# Cruxis Survey Program



## Bantam1 (Jun 26, 2007)

We have come up with a new program where we let 5 anglers that fish several days a month help us out with a survey. We will send you a Cruxis to use for 30 days. Here are the requirements:

1) You must fish the reel as much as humanly possible. We do not need someone that will fish the reel once and base opinions on one trip. We need someone that will honestly use the reel for many days. I ask that you be honest, I will choose the 1st 5 people that can fish the reel more than just once. If you know that you can't do this then please do not request to participate.

2) You must honestly answer the survey that I have below. This needs to be answered publicly on this forum. Good, bad, it doesn't matter. We want everyone to see the answers on here.

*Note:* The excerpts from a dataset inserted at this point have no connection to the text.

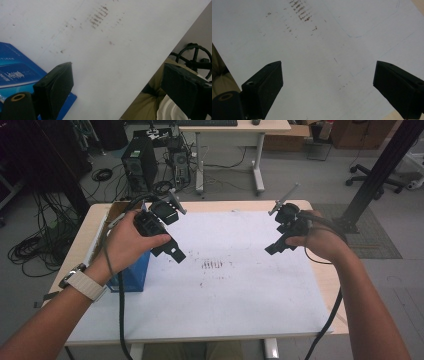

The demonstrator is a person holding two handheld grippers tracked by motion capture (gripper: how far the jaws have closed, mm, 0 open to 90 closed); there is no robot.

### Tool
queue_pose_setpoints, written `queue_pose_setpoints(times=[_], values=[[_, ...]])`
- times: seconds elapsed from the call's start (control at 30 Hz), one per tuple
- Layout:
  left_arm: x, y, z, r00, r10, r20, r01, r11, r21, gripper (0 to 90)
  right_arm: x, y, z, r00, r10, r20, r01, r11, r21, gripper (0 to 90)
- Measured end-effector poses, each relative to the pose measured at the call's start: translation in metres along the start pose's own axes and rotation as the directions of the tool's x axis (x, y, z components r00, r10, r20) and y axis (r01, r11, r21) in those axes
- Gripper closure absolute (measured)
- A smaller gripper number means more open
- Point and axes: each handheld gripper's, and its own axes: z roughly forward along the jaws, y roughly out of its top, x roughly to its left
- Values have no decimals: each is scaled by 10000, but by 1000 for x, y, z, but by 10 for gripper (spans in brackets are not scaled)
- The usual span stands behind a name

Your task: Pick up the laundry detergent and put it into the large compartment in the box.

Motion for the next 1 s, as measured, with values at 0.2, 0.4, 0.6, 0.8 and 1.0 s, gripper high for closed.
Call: queue_pose_setpoints(times=[0.2, 0.4, 0.6, 0.8, 1.0], values=[[0, 0, 0, 10000, 28, 31, -28, 10000, -10, 115, 0, 0, 2, 10000, -3, -18, 3, 10000, 2, 93], [1, 0, 0, 10000, -10, 19, 10, 10000, 43, 115, -1, 1, 3, 10000, 7, -37, -7, 10000, 13, 92], [0, 0, 0, 10000, 15, 39, -15, 10000, 14, 115, -1, 0, 2, 10000, 8, -19, -8, 10000, 8, 93], [-1, 0, 1, 10000, -14, 23, 14, 10000, -27, 115, 0, 1, 2, 10000, -6, -35, 5, 10000, -22, 93], [0, -1, 1, 10000, -43, 39, 43, 10000, -63, 115, 1, -1, 3, 10000, 23, -37, -23, 10000, -25, 93]])
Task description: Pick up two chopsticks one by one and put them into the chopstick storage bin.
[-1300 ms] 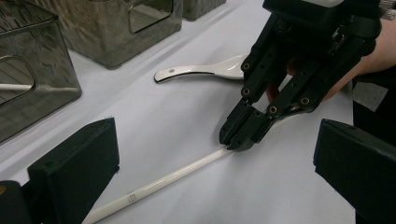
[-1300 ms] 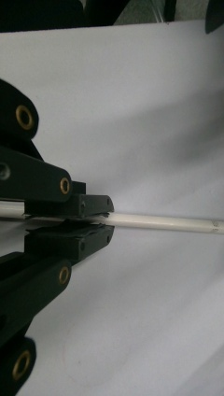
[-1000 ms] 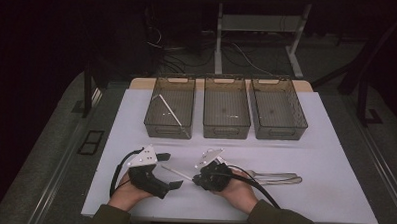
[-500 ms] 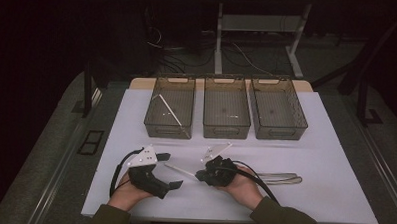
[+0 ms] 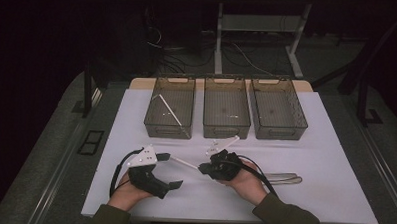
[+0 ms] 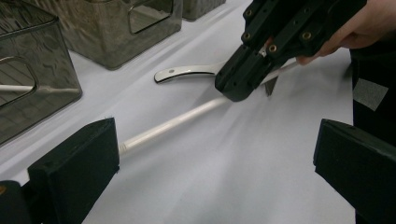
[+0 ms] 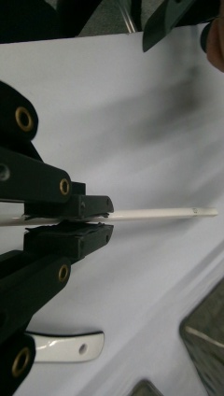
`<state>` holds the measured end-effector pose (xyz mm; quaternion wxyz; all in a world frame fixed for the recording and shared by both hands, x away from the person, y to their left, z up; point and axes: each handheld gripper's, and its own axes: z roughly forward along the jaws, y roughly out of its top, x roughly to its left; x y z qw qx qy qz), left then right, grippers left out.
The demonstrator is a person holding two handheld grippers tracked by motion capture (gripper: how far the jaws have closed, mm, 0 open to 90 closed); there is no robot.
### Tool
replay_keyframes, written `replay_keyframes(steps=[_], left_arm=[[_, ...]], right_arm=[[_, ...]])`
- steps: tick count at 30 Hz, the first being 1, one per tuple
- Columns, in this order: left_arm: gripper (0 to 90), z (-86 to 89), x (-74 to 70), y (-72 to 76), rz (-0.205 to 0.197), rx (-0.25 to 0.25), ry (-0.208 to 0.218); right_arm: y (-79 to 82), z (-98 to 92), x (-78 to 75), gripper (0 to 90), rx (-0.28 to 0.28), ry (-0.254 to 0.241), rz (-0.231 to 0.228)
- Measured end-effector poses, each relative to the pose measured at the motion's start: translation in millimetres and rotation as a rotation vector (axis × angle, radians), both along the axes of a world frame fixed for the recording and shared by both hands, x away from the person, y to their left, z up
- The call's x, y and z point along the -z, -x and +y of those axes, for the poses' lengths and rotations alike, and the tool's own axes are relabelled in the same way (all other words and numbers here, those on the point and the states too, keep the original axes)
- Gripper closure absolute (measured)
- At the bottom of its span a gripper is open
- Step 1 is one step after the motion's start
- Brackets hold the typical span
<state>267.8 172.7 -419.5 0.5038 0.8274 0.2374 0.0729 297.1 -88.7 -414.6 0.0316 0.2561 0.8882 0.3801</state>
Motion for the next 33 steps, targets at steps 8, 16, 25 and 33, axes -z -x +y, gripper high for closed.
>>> replay_keyframes(steps=[8,16,25,33], left_arm=[[0.0,0.4,0.3,-0.7,-0.002,0.0,-0.004],[0.0,0.5,0.4,-1.1,-0.004,0.001,-0.003],[0.0,0.4,0.5,-1.2,0.003,-0.002,0.005],[0.0,-0.7,0.8,-2.2,0.006,0.002,0.01]], right_arm=[[-6.0,-6.2,-8.2,84.8,0.026,-0.021,-0.013],[-14.1,-11.8,-18.7,84.8,0.049,-0.04,-0.026],[-28.5,-17.2,-33.0,84.7,0.095,-0.071,-0.044],[-48.9,-11.3,-52.4,84.8,0.138,-0.076,-0.067]])
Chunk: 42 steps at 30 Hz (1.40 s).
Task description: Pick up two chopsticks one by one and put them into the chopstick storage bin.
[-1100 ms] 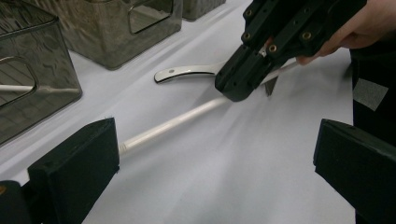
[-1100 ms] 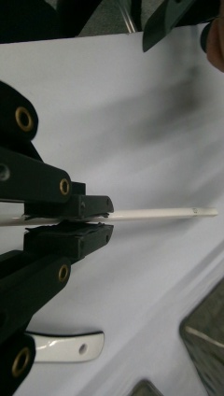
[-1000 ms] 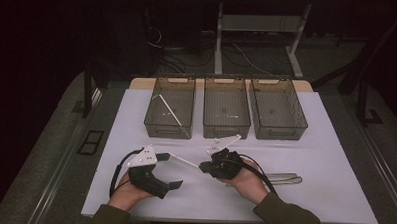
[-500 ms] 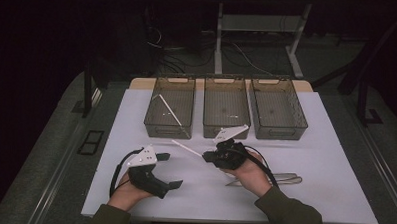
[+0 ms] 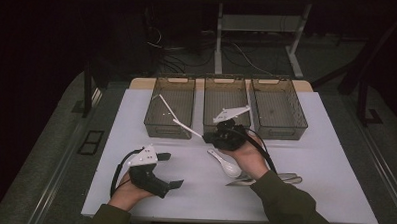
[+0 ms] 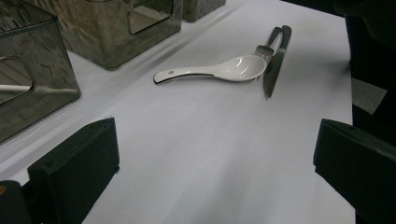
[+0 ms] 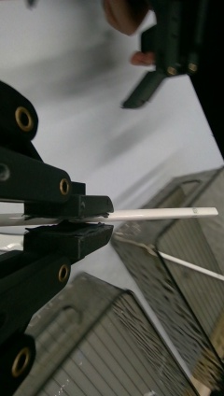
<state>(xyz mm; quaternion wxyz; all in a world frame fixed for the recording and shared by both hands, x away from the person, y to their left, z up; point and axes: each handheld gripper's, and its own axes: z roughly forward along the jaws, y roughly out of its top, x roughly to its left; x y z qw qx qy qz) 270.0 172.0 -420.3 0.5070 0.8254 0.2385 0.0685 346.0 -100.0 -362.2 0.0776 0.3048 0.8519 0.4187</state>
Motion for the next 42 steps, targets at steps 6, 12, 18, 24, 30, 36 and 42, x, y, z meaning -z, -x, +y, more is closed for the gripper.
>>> replay_keyframes(steps=[6,12,18,24,30,36,42], left_arm=[[0.0,-1.0,0.1,0.8,0.007,-0.002,0.011],[0.0,-1.6,0.2,0.4,0.004,0.002,0.018],[0.0,-2.0,-0.4,0.6,0.004,0.003,0.026],[0.0,-1.4,-0.5,0.5,0.008,0.004,0.028],[0.0,-2.0,-0.6,0.2,0.005,0.01,0.029],[0.0,-2.5,-0.6,0.5,0.009,0.011,0.035],[0.0,-2.6,-0.7,0.4,0.009,0.013,0.036]], right_arm=[[-21.2,14.4,-9.9,84.7,0.039,0.008,-0.009],[-45.2,33.9,-12.0,84.7,0.074,0.029,0.002],[-71.6,54.3,-11.3,84.7,0.113,0.056,0.005],[-94.0,78.9,-11.2,84.7,0.142,0.082,0.017],[-115.6,99.7,-8.5,84.7,0.177,0.097,0.035],[-136.0,116.6,-6.4,84.7,0.212,0.121,0.051],[-149.7,129.1,-2.3,84.7,0.251,0.153,0.068]])
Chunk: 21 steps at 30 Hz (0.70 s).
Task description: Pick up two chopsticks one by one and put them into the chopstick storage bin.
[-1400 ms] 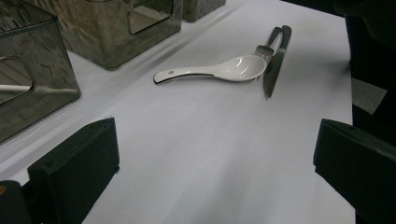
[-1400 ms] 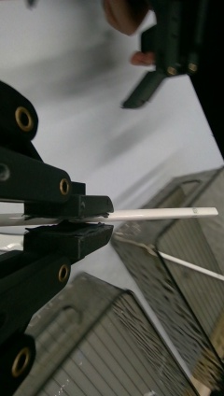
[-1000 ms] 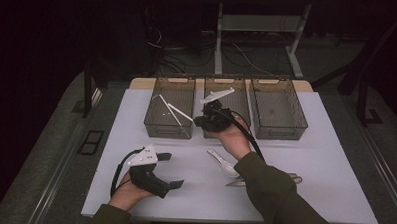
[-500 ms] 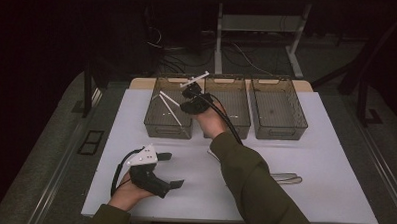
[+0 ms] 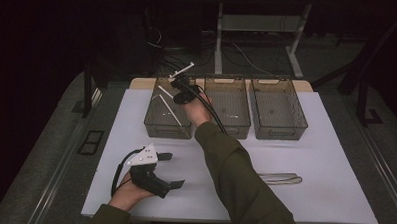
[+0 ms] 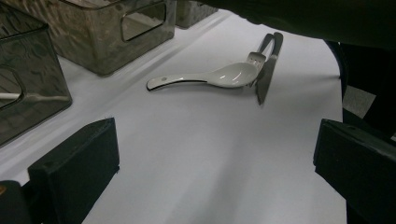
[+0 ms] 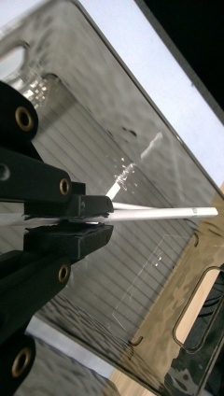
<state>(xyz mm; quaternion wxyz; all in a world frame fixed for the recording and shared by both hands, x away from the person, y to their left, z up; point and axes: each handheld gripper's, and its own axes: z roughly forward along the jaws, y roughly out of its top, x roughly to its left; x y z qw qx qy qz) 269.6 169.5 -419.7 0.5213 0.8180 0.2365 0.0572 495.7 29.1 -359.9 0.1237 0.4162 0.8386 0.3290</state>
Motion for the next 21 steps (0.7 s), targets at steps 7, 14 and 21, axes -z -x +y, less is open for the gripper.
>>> replay_keyframes(steps=[7,14,21], left_arm=[[0.0,0.1,-0.3,0.0,-0.004,0.004,-0.003],[0.0,-1.5,-0.6,0.2,-0.004,0.008,-0.004],[0.0,-2.1,-0.6,0.3,-0.006,0.008,-0.004]], right_arm=[[-10.2,10.1,8.6,84.6,0.026,0.028,0.029],[-12.0,13.9,15.2,84.5,0.029,0.043,0.046],[-14.5,16.4,22.1,84.3,0.039,0.05,0.068]])
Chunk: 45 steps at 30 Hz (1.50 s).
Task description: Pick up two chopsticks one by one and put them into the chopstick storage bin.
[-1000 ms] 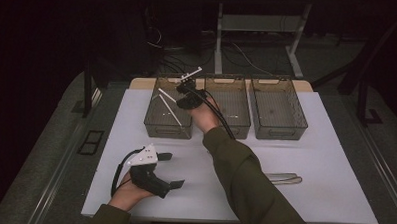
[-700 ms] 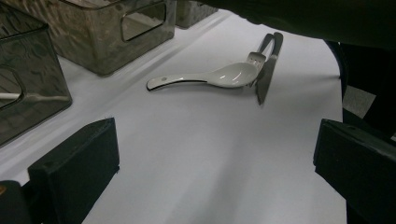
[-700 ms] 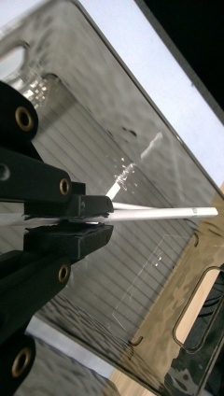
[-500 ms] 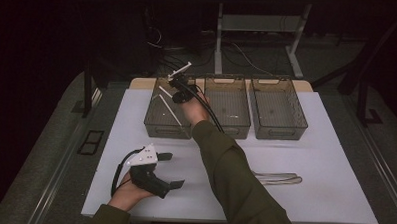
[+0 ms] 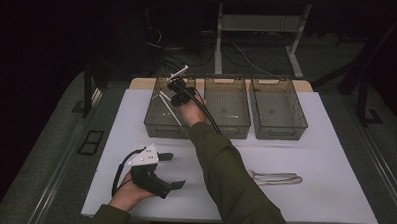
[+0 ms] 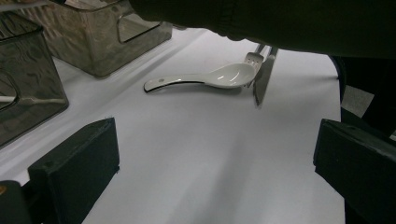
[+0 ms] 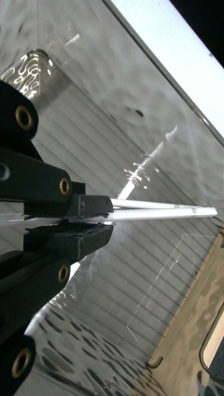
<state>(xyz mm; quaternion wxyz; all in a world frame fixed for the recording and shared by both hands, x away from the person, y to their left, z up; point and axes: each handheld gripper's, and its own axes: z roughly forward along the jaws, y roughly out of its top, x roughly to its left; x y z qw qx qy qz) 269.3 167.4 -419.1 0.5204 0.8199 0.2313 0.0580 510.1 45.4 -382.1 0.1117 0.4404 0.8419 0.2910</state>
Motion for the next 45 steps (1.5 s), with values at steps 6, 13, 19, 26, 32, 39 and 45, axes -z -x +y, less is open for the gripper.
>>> replay_keyframes(steps=[6,13,19,26,32,39,45], left_arm=[[0.0,0.6,-0.1,-0.2,-0.001,0.0,0.002],[0.0,0.5,-0.1,-0.1,-0.001,0.0,0.0],[0.0,1.3,-0.1,-0.7,-0.001,-0.004,-0.002],[0.0,0.4,0.6,-0.7,-0.001,-0.005,-0.009],[0.0,2.3,0.4,-0.9,-0.01,0.001,-0.029],[0.0,2.0,1.0,-0.9,-0.006,-0.005,-0.034],[0.0,2.6,2.4,-1.9,-0.002,-0.009,-0.043]], right_arm=[[-0.8,-0.4,1.2,83.3,-0.004,-0.009,-0.005],[3.5,-4.3,-7.9,75.8,-0.039,-0.048,-0.022],[11.1,-11.7,-15.6,66.0,-0.102,-0.106,-0.024],[25.4,-31.3,-19.8,56.4,-0.196,-0.163,-0.028],[42.9,-61.2,-28.6,48.7,-0.262,-0.243,-0.052],[60.2,-87.1,-35.0,43.4,-0.289,-0.268,-0.088],[75.9,-112.3,-38.9,41.5,-0.322,-0.305,-0.105]])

3) You will need to send me a PM when you receive the reel and the 30 days will start then. If I do not see an answer in 30 days we will tar and feather you. Not really but I will let everyone know you could not perform what was needed and call you a liar [email protected] for not following the rules.

Now that we have the requirements out of the way I will tell you what we will do for you. You will get to keep the reel. Thats right you can keep it when you are done. The reel will be brand new in the box and shipped to you via UPS.

Once I have the first 5 people I will list them on this page and you will need to send me a PM with your name, address and phone number. If UPS will not deliver to your address then let me know so I can make other arrangements.

Thanks for choosing to participate and enjoy the free Cruxis 200 on us!

*EDITED*

I guess it would help if I posted the survey too...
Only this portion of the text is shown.